Last updated at Posted at 2018-01-13

tensorflowでのGradients

Reinforcement Learningの主力モデルの一つであるA3Cのモデルを現在勉強中。
その際、数式の中でGradientsの表示が出てきたので、tensorflowでどのように表現することが出来るか探ってみました。

Gradients

今回はGradientsのhistgramを表示することにフォーカスしたいので、MNISTのプログラムからGradientsをどのように取得すべきかを検討してみました。

#参考リンク

TensorBoard: Visualizing Learning
TensorBoard: How to plot histogram for gradients?

上記リンクを参考にして記事を書いています。

MNIST単純モデル

まずは、単純なtensorflowのconvolution modelを構築。
2層のconvolution layerからfully_connected層を経て10digitsのOutputsを作成します。

demo_mnist.py
def weight_variable(shape):
    initial_value = tf.truncated_normal(shape, stddev=0.1)
    W = tf.get_variable("W",initializer=initial_value)
    return W

def bias_variable(shape):
    initial_value = tf.truncated_normal(shape, 0.0, 0.001)
    b = tf.get_variable("b",initializer=initial_value)
    return b

def conv2d(x, W, name="conv"):
    with tf.variable_scope(name):
        return tf.nn.conv2d(x, W, strides=[1, 1, 1, 1], padding='SAME')

def max_pool_2x2(x):
    return tf.nn.max_pool(x, ksize=[1, 2, 2, 1],
                        strides=[1, 2, 2, 1], padding='SAME')
def proc1():
    mnist = input_data.read_data_sets("MNIST_data/", one_hot=True)


    x = tf.placeholder(tf.float32, [None, 784])
    y_ = tf.placeholder(tf.float32, [None, 10])
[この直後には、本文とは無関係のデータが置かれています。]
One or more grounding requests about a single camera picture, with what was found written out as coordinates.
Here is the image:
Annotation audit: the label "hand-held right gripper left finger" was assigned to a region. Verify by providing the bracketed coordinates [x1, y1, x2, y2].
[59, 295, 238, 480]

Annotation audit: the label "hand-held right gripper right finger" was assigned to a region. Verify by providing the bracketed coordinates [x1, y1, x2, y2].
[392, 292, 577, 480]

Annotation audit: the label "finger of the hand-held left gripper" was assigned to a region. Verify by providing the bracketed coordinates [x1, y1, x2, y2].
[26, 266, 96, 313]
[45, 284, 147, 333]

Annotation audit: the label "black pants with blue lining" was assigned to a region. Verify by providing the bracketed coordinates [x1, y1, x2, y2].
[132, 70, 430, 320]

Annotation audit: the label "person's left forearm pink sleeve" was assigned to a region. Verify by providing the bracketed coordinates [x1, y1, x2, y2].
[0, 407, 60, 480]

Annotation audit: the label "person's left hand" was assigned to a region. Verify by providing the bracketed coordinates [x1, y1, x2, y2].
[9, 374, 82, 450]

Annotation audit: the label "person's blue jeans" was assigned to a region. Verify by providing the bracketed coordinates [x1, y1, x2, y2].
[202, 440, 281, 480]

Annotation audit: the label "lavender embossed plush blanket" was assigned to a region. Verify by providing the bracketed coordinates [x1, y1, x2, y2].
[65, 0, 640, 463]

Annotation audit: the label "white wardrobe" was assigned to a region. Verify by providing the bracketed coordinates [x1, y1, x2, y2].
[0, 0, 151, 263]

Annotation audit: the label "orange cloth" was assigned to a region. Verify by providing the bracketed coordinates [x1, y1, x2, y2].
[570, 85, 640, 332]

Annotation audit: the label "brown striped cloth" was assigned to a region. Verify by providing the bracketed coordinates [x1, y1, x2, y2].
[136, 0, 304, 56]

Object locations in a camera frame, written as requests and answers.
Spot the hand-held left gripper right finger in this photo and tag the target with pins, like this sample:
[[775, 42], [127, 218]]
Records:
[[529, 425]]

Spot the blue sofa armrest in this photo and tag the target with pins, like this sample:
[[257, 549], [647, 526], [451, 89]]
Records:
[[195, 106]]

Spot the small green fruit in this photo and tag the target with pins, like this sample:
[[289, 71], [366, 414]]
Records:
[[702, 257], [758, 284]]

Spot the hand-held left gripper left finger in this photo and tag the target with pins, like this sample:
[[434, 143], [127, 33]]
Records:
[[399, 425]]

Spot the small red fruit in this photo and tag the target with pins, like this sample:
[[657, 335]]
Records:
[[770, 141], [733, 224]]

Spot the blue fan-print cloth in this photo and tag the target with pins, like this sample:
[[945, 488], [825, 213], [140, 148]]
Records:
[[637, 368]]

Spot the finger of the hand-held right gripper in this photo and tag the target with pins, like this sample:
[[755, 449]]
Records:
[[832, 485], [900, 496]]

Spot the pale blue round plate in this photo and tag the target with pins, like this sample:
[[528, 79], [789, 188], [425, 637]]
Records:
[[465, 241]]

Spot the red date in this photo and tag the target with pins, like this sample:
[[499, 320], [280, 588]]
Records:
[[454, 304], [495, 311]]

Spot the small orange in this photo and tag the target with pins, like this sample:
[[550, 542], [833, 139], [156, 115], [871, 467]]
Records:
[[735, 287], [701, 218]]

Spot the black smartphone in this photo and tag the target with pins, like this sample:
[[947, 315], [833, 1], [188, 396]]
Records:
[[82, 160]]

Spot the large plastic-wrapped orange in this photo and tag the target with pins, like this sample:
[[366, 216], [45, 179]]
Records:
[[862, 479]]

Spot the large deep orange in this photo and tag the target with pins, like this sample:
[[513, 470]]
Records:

    with tf.variable_scope("mnist") as scope:

        name = "conv1"
        with tf.variable_scope(name) as scope:
            W_conv1 = weight_variable([5, 5, 1, 32])
            b_conv1 = bias_variable([32])
            x_image = tf.reshape(x, [-1,28,28,1])
            h_conv1 = tf.nn.relu(conv2d(x_image, W_conv1, name) + b_conv1)
            h_pool1 = max_pool_2x2(h_conv1)

        name = "conv2"
        with tf.variable_scope(name) as scope:
            W_conv2 = weight_variable([5, 5, 32, 64])
            b_conv2 = bias_variable([64])
            h_conv2 = tf.nn.relu(conv2d(h_pool1, W_conv2, name) + b_conv2)
            h_pool2 = max_pool_2x2(h_conv2)

        name = "fc1"
        with tf.variable_scope(name) as scope:
            W_fc1 = weight_variable([7 * 7 * 64, 1024])
            b_fc1 = bias_variable([1024])
            h_pool2_flat = tf.reshape(h_pool2, [-1, 7*7*64])
            h_fc1 = tf.nn.relu(tf.matmul(h_pool2_flat, W_fc1) + b_fc1)
            keep_prob = tf.placeholder(tf.float32)
            h_fc1_drop = tf.nn.dropout(h_fc1, keep_prob)

        name = "fc2"
        with tf.variable_scope(name) as scope:
            W_fc2 = weight_variable([1024, 10])
            b_fc2 = bias_variable([10])

        with tf.variable_scope("logits_pred") as scope:
            #logits = tf.matmul(x, W) + b
            #logits = tf.nn.relu(logits)
            logits = tf.matmul(h_fc1_drop, W_fc2) + b_fc2

##Trainable_Variables
各層でのそれぞれのweightsを取得したいので、

var = tf.get_collection(tf.GraphKeys.TRAINABLE_VARIABLES,"mnist")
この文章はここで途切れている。